## DATA SECTION:
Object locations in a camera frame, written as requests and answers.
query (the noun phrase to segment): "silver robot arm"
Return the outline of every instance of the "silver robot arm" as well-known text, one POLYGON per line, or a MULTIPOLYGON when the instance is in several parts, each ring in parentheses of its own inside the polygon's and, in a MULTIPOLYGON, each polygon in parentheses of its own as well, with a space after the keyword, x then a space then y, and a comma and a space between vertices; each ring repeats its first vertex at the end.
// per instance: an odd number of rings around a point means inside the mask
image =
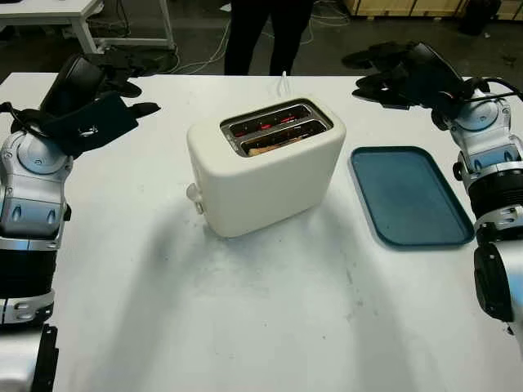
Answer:
POLYGON ((0 149, 0 390, 50 390, 58 349, 51 289, 73 168, 50 140, 23 131, 0 149))
MULTIPOLYGON (((489 94, 476 90, 473 99, 479 97, 489 94)), ((503 98, 471 102, 443 121, 461 149, 454 174, 477 219, 478 301, 488 315, 508 323, 523 355, 523 148, 511 133, 510 105, 503 98)))
POLYGON ((0 149, 1 392, 53 388, 57 329, 45 322, 55 300, 56 255, 71 217, 64 185, 74 160, 159 110, 151 103, 123 103, 120 95, 135 96, 139 90, 131 88, 126 75, 139 75, 133 68, 126 71, 119 58, 117 66, 114 71, 107 59, 75 56, 58 74, 40 110, 0 105, 0 113, 14 118, 0 149), (108 80, 107 74, 118 77, 108 80), (119 94, 108 92, 117 86, 119 94))
POLYGON ((481 308, 508 323, 523 355, 523 147, 511 133, 507 96, 523 93, 498 78, 464 81, 422 42, 387 42, 343 59, 353 69, 378 73, 357 81, 353 96, 387 109, 420 105, 450 130, 461 152, 454 176, 463 182, 476 215, 474 279, 481 308), (489 84, 510 91, 495 95, 489 84))

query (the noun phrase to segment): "white toaster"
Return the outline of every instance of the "white toaster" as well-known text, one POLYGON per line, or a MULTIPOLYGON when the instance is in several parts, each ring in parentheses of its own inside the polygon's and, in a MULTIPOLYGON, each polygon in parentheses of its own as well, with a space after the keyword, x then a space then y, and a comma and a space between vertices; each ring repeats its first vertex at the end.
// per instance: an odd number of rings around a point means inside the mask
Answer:
POLYGON ((187 196, 222 237, 281 221, 321 202, 345 132, 313 97, 203 121, 187 133, 196 179, 187 196))

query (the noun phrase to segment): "floor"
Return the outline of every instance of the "floor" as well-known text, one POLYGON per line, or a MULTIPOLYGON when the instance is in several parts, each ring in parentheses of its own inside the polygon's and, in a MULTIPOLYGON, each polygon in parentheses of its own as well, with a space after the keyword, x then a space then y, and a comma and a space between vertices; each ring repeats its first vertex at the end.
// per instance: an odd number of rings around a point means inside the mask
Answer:
MULTIPOLYGON (((171 0, 172 27, 181 65, 219 59, 201 68, 189 66, 177 73, 221 74, 224 37, 229 13, 219 8, 226 0, 171 0)), ((152 37, 162 33, 160 12, 155 2, 123 0, 131 22, 131 35, 152 37)), ((116 0, 105 0, 103 12, 92 18, 93 32, 120 33, 116 0)), ((303 34, 295 75, 358 74, 343 67, 340 59, 377 42, 422 40, 446 57, 457 71, 471 76, 499 76, 523 86, 523 24, 492 22, 479 37, 458 31, 455 20, 347 19, 334 0, 315 5, 310 28, 303 34)), ((272 48, 270 23, 261 36, 253 58, 251 74, 267 74, 272 48)), ((68 56, 81 51, 73 38, 64 39, 59 28, 18 28, 7 41, 0 41, 0 82, 11 72, 56 72, 68 56)))

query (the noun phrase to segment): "desk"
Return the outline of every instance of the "desk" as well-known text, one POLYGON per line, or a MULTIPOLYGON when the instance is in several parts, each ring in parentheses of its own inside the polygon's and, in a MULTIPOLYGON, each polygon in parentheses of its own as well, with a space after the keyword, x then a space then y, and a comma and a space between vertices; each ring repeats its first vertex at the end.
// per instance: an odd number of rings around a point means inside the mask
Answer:
MULTIPOLYGON (((53 78, 12 74, 0 101, 37 107, 53 78)), ((163 109, 84 154, 66 185, 56 391, 521 390, 517 343, 476 302, 476 245, 380 245, 346 166, 361 145, 419 145, 472 216, 453 180, 458 148, 427 110, 352 99, 355 80, 290 78, 346 123, 341 157, 318 207, 235 239, 218 238, 186 199, 186 131, 207 112, 270 99, 277 78, 137 82, 141 101, 163 109)), ((518 129, 523 112, 513 111, 518 129)), ((0 118, 2 139, 9 123, 0 118)))
POLYGON ((96 44, 86 18, 101 0, 24 0, 0 4, 2 25, 72 25, 86 53, 96 53, 96 44))
POLYGON ((93 38, 86 22, 101 0, 23 0, 0 4, 0 27, 4 25, 72 25, 84 53, 97 53, 108 45, 176 47, 167 0, 159 0, 165 38, 93 38))

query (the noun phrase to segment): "plastic tray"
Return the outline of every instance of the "plastic tray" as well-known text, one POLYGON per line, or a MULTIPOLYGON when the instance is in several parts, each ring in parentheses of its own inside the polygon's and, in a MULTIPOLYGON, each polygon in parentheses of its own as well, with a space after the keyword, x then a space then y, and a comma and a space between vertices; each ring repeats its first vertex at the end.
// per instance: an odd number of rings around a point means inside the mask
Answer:
POLYGON ((432 156, 418 147, 361 147, 351 156, 381 240, 394 247, 457 246, 474 228, 432 156))

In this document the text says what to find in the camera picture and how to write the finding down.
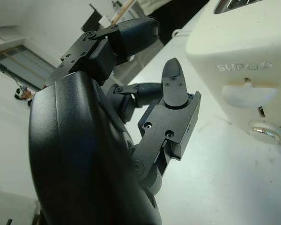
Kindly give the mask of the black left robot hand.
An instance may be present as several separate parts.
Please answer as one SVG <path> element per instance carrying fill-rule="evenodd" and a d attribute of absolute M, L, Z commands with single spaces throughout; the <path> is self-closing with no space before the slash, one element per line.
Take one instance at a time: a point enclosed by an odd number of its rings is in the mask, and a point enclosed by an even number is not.
<path fill-rule="evenodd" d="M 162 223 L 155 195 L 184 154 L 201 94 L 188 93 L 176 58 L 160 83 L 102 89 L 116 66 L 158 39 L 152 17 L 88 31 L 34 95 L 29 158 L 41 224 Z"/>

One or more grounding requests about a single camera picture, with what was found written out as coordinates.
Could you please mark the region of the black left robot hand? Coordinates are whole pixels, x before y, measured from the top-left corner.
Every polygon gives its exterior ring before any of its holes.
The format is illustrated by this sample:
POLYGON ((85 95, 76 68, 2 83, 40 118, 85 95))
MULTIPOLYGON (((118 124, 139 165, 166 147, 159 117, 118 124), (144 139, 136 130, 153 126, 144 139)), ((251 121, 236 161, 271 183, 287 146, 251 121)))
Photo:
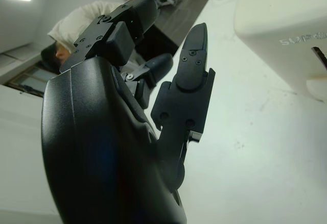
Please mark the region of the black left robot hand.
POLYGON ((158 13, 156 0, 131 0, 96 17, 46 85, 42 154, 64 223, 187 222, 178 188, 215 72, 204 23, 189 31, 172 81, 170 54, 120 71, 158 13))

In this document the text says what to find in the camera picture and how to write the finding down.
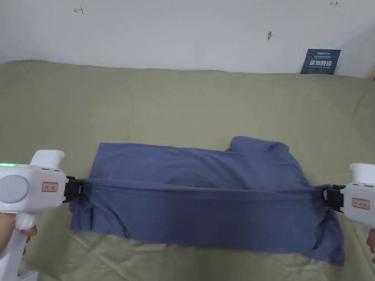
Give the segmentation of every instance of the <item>gray circular button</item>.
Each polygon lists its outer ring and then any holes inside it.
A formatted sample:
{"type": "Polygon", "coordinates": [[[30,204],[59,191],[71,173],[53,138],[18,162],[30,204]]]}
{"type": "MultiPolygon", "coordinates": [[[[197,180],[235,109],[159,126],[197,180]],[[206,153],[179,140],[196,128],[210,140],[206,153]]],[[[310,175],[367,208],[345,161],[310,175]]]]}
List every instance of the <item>gray circular button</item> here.
{"type": "Polygon", "coordinates": [[[22,176],[9,175],[0,179],[0,201],[17,203],[29,192],[29,182],[22,176]]]}

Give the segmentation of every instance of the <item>finger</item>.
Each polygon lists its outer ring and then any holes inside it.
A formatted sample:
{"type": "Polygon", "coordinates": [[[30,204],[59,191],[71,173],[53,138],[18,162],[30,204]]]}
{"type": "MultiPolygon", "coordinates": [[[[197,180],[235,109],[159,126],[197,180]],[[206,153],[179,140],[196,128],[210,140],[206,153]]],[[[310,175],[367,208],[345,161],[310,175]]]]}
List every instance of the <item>finger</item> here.
{"type": "Polygon", "coordinates": [[[30,229],[22,230],[22,233],[28,236],[35,236],[38,234],[38,230],[36,229],[36,226],[34,226],[30,229]]]}
{"type": "Polygon", "coordinates": [[[12,237],[16,225],[16,215],[0,213],[0,254],[5,249],[12,237]]]}

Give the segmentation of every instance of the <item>sign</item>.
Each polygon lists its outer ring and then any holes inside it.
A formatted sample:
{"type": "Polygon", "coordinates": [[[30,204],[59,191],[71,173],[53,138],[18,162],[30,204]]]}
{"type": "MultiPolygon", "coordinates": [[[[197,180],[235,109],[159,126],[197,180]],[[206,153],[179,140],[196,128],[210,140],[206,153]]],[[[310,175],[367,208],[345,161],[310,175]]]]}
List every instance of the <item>sign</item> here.
{"type": "Polygon", "coordinates": [[[333,75],[341,50],[308,49],[301,74],[333,75]]]}

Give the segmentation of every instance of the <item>wall mark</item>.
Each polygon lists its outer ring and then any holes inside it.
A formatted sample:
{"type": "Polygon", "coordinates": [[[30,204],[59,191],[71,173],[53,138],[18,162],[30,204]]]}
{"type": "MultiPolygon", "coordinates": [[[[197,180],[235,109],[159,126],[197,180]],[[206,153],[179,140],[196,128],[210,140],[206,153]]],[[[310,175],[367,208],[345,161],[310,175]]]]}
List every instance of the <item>wall mark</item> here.
{"type": "Polygon", "coordinates": [[[75,13],[78,13],[78,11],[81,11],[81,12],[82,12],[82,15],[83,15],[82,6],[80,6],[80,7],[81,7],[80,9],[76,9],[76,8],[74,8],[74,12],[75,12],[75,13]]]}

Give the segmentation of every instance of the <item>blue t-shirt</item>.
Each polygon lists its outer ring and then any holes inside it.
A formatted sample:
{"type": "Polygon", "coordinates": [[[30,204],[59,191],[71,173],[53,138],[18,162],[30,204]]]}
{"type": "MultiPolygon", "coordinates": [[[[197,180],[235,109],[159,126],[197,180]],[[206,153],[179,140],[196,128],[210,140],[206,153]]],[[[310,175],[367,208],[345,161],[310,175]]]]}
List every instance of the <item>blue t-shirt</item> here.
{"type": "Polygon", "coordinates": [[[344,264],[335,214],[288,147],[234,137],[226,151],[102,143],[73,231],[149,243],[299,253],[344,264]]]}

## ABOUT THIS EXERCISE:
Go through the listing above and find each line containing the string "plastic"; copy those lines.

## RESULT FOR THIS EXERCISE:
query (the noun phrase to segment): "plastic tray"
Return the outline of every instance of the "plastic tray" as well-known text, one POLYGON per line, or a MULTIPOLYGON when the instance is in several parts, each ring in parentheses of its own inside the polygon's and, in a MULTIPOLYGON, each polygon in parentheses of its own as well, with a space after the keyword, x then a space then y, and a comma and a space between vertices; each ring repeats its first vertex at the end.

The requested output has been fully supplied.